Some say that’s too many – probably me included. But Hyundai’s driving attributes chief, Tyrone Johnson, says that if you don’t like having so many, don’t use them. There are a number of presets, including what Hyundai thinks is an optimal N mode, so just pick that.

That also seems like an entirely reasonable position. But until now, I didn’t absolutely know where I stood on it. I’ve sat in BMW M cars and Mercedes-AMGs in the past and once spent six months in an M5 without once feeling like I had entirely got to grips with everything it could offer.

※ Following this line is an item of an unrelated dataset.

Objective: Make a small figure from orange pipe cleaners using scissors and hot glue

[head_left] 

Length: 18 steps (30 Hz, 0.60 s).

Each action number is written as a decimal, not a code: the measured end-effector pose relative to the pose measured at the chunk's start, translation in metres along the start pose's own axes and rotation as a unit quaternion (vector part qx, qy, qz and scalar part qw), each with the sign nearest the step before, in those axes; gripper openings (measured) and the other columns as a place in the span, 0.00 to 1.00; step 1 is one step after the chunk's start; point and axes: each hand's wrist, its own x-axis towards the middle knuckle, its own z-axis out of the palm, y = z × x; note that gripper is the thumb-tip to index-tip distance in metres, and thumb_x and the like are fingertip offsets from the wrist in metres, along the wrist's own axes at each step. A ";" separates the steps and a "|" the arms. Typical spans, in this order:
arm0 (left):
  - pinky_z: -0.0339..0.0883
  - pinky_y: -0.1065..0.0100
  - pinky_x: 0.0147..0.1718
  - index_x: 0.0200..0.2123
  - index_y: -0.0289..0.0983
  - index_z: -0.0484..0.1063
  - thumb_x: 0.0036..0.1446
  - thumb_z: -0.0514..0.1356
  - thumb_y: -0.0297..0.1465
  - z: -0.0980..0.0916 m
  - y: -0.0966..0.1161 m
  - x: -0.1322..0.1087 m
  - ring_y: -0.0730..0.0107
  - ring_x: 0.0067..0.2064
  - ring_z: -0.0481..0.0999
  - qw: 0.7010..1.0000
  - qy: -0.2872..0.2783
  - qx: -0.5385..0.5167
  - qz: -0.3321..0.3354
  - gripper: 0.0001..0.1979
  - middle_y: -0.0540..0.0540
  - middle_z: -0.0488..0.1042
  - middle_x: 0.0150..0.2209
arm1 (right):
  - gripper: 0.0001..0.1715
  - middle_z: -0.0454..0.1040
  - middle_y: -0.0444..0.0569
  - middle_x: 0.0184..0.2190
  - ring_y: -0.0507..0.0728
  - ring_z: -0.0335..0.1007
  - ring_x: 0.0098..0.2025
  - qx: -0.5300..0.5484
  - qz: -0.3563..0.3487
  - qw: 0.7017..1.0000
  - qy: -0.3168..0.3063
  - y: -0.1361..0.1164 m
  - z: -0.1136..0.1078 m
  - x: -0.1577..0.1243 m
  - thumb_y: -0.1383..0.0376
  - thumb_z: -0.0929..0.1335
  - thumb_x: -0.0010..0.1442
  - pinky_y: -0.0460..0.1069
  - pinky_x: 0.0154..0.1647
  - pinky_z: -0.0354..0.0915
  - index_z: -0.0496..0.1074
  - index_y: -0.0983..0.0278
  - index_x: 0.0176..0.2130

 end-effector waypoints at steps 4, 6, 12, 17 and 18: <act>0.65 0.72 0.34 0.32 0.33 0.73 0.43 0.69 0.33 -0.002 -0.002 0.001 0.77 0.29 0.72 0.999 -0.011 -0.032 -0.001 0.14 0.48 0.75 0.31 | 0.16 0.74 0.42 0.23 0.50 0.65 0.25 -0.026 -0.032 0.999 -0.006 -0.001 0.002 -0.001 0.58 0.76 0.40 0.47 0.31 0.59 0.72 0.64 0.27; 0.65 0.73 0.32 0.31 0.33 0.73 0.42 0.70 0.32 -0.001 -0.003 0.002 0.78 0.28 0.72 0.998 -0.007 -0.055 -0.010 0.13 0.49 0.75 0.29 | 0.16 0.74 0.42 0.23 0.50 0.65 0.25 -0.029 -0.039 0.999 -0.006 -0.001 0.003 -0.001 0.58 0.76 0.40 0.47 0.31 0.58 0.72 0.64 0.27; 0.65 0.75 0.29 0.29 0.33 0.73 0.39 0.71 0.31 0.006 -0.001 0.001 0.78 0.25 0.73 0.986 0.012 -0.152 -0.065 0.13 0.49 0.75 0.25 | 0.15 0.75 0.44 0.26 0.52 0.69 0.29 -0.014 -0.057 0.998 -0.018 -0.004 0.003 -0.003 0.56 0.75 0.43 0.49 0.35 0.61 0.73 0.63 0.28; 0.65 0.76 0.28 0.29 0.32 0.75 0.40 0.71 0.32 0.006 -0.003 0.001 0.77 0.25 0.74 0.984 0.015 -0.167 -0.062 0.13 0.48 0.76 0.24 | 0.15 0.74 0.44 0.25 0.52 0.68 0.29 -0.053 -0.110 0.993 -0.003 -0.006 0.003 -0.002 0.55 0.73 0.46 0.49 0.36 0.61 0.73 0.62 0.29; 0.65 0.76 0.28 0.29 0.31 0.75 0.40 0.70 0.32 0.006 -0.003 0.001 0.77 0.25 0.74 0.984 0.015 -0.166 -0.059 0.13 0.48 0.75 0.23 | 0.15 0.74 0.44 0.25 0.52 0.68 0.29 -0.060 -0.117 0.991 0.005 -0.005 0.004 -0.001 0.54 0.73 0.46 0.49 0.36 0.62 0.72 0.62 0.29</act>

There are shades of a cook-it-yourself restaurant about having this many choices. Somewhere in the background is a great chef who knows precisely what would be the best way to cook the ingredients presented to me yet is content to stand there while I make a complete hash of it.

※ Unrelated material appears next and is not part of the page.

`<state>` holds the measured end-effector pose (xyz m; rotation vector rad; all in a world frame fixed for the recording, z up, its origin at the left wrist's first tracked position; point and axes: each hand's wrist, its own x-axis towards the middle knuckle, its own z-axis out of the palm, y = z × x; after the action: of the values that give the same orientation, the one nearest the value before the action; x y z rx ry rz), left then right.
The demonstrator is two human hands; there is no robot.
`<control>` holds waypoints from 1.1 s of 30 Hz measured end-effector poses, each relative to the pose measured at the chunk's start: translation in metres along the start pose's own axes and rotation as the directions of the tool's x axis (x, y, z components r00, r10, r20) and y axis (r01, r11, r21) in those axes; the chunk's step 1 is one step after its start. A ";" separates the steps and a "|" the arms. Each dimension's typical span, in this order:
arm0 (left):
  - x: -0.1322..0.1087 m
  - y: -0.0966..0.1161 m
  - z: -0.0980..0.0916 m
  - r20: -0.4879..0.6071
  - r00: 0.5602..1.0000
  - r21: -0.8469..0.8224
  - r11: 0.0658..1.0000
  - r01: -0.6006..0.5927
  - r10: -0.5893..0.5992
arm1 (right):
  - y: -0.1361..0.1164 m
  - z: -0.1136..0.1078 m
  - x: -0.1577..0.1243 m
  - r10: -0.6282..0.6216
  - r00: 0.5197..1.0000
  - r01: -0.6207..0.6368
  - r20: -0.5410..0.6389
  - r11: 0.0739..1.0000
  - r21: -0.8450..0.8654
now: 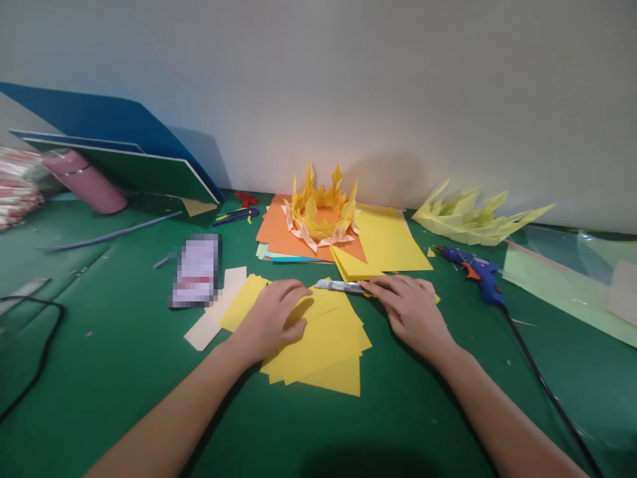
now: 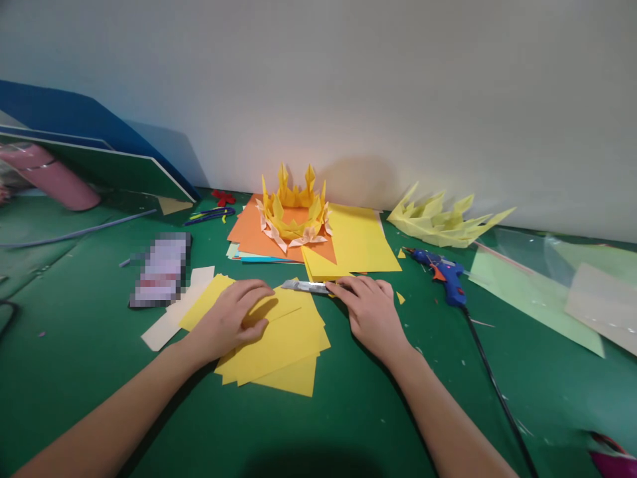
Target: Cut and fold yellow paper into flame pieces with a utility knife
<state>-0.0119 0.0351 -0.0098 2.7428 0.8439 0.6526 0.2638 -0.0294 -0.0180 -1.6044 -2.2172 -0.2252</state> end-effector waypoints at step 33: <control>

So come on, you’re the expert: why don’t you get it right and just let me enjoy it? I rather like it when an expert does something, whether it’s the chargrilling of vegetables or the suspension tuning of a Toyota GR86.

Anyway, this situation is only going to get worse – or better, depending on your point of view – as driver’s cars become ever more electrified.

In the i30 N, there’s a mechanical limit to the things that could be changed. Drive can only ever go to the front wheels and there’s only so much bandwidth within which the engine can realistically respond. But, as you might have seen in last week’s first drive of the Hyundai Ioniq 5 N, electric cars are something else again.

The Ioniq 5 N has no fewer than four preset and two customisable modes for regular driving. But even though you can in the adjustable modes change the damping, steering weight and motor and differential response and more, that barely touches the surface.

Other buttons activate maximum boost for 10 seconds, knock the power back a bit so that you can complete more laps of a circuit without it overheating, activate full braking effort if you lift off the throttle pedal, put the car into a specific low-speed drifty mode or, through 11 stages, allow the power to be differently apportioned between the front and rear.

It will even make three different synthesised engine noises (or none), with or without fake gear-changes. It’s like the partner who promises to be everything you want them to be if you will just give them another chance.

In one sense, this is bonkers. On what road is a 72.7% rear drive bias too little but 81.2% just enough? In another sense, it’s totally rational: among the tens of thousands of eventual Ioniq 5 N drivers, it’s inevitable that one will prefer 72.7% power over 81.2% power when exiting their favourite deserted roundabout.

And if you don’t want to get involved, just prod the N button, as Johnson says. He has done the hard work so you don’t have to, unless you particularly want to. Your roads and your right foot might be different to his, after all, and it’s pretty easy to see what’s currently selected and to flick between them.

In a car that has so many characters and so many of them lovable as the Ioniq 5 N, I think I’m convinced.